** Work item **
A single number is the answer: the count of lines below that contain "photo".

** Available data **

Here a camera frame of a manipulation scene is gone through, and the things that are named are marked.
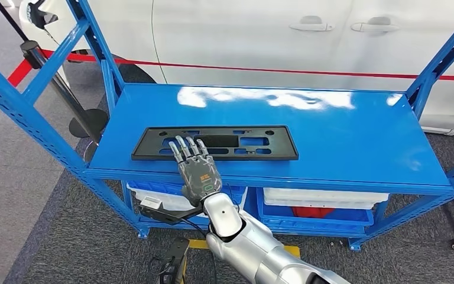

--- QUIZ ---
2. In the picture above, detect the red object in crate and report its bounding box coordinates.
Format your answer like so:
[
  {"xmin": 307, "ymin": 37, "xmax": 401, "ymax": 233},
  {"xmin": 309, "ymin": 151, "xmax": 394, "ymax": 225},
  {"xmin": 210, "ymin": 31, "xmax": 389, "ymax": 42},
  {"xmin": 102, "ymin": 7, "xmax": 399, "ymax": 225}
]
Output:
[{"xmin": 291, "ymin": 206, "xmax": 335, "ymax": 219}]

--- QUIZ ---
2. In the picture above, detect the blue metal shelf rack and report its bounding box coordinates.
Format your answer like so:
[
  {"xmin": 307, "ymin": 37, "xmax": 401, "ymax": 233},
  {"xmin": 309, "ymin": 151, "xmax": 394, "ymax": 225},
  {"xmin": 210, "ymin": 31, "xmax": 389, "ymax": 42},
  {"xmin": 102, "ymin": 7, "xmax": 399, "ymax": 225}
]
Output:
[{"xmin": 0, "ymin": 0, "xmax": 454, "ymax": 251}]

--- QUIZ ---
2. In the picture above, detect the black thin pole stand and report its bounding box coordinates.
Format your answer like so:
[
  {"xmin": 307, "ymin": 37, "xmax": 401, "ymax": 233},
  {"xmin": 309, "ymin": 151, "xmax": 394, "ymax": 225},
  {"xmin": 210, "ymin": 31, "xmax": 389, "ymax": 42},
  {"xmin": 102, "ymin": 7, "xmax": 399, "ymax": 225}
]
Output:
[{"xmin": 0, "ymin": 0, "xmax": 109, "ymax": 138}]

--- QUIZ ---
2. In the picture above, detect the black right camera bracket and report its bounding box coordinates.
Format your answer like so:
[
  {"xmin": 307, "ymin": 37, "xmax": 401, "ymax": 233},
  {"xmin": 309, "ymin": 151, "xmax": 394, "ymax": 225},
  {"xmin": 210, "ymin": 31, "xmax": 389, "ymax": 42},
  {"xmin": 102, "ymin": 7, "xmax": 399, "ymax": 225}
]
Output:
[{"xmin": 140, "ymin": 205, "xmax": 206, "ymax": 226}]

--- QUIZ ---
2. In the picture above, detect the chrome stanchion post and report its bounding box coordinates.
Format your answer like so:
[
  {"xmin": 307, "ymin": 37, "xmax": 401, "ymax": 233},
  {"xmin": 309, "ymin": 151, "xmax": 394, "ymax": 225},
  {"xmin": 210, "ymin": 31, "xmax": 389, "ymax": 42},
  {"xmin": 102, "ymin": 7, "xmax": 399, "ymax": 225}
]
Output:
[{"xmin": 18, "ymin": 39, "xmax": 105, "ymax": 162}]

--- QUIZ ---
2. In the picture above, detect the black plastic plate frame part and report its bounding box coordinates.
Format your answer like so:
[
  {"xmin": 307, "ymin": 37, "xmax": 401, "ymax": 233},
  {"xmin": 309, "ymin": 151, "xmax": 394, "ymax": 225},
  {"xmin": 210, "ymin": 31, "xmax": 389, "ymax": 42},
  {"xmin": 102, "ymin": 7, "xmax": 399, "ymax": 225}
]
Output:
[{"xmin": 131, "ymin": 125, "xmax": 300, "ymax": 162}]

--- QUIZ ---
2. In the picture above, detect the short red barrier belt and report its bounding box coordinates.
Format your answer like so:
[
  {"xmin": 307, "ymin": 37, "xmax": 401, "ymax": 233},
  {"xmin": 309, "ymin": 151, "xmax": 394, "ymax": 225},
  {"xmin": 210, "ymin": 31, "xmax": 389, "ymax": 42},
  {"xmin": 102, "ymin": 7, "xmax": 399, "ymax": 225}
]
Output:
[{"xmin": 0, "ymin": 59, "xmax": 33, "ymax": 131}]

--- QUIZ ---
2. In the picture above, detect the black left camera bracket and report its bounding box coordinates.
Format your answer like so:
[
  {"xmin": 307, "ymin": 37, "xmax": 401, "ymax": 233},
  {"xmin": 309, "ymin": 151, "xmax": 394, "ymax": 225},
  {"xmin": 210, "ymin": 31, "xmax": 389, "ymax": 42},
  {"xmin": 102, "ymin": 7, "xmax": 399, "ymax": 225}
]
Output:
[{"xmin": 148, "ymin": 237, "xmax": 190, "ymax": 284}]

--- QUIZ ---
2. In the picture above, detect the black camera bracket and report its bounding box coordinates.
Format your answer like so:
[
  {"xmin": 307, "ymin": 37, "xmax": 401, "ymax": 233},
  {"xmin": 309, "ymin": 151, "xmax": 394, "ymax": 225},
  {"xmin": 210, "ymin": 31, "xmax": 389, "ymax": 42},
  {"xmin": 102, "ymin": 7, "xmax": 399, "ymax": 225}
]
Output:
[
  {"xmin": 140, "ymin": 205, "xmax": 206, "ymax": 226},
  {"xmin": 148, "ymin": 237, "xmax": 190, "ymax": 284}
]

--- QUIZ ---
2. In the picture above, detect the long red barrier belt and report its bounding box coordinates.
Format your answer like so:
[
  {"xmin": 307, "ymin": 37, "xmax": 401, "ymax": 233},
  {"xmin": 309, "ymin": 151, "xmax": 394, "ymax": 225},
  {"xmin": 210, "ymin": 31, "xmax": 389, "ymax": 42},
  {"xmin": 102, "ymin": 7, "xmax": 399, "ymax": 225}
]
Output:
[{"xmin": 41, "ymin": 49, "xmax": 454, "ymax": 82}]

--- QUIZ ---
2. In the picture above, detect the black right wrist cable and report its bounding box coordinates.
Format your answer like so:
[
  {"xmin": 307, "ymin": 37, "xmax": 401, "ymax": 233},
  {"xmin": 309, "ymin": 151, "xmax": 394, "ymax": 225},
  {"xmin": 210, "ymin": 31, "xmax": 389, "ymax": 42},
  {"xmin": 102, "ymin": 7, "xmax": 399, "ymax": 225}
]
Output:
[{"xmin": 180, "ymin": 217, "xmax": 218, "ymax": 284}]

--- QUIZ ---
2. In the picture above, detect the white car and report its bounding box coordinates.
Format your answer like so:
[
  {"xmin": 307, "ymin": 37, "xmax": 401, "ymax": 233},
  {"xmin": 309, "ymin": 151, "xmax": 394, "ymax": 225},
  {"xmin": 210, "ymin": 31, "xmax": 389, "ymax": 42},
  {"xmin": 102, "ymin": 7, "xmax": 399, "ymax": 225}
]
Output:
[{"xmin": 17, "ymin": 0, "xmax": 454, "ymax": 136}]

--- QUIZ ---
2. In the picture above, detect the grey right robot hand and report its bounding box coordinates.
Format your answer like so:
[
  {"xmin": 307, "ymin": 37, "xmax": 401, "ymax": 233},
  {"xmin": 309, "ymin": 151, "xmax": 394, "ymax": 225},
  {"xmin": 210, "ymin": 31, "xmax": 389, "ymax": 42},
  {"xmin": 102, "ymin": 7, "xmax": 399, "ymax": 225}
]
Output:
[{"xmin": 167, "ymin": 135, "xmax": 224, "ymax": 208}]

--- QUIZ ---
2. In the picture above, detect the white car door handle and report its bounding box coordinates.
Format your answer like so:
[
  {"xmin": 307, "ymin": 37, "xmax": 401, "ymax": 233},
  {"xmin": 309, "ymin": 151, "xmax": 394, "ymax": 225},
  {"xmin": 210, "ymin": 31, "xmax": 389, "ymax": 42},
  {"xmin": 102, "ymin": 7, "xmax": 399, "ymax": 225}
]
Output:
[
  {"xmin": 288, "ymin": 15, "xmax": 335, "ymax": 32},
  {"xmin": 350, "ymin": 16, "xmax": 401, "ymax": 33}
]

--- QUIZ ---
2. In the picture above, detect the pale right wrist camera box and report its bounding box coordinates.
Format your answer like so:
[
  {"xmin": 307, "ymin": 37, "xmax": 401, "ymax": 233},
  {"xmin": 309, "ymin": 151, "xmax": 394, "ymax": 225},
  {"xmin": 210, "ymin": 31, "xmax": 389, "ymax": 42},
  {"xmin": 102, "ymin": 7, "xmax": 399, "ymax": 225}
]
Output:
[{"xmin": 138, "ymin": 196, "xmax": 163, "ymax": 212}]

==

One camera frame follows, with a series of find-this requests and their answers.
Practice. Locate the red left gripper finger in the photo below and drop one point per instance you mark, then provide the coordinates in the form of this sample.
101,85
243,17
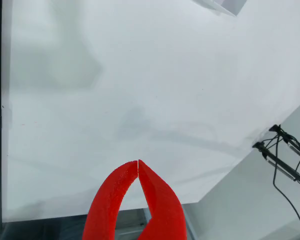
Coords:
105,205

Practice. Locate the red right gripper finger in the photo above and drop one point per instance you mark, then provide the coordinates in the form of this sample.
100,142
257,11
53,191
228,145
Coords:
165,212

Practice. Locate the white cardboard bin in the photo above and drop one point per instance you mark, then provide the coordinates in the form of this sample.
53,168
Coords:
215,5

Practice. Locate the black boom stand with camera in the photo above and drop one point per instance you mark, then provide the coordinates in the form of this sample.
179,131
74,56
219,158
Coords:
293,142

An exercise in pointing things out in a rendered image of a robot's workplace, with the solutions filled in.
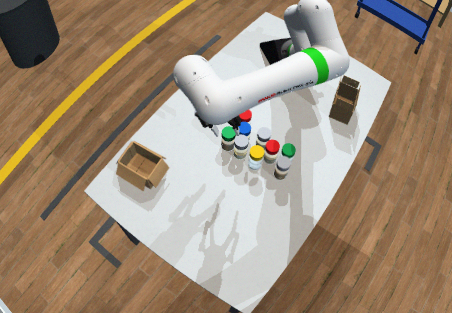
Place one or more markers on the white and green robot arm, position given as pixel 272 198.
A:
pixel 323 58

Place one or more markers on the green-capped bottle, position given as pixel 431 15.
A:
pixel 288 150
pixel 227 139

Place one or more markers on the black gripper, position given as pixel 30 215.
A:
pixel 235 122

** Answer below **
4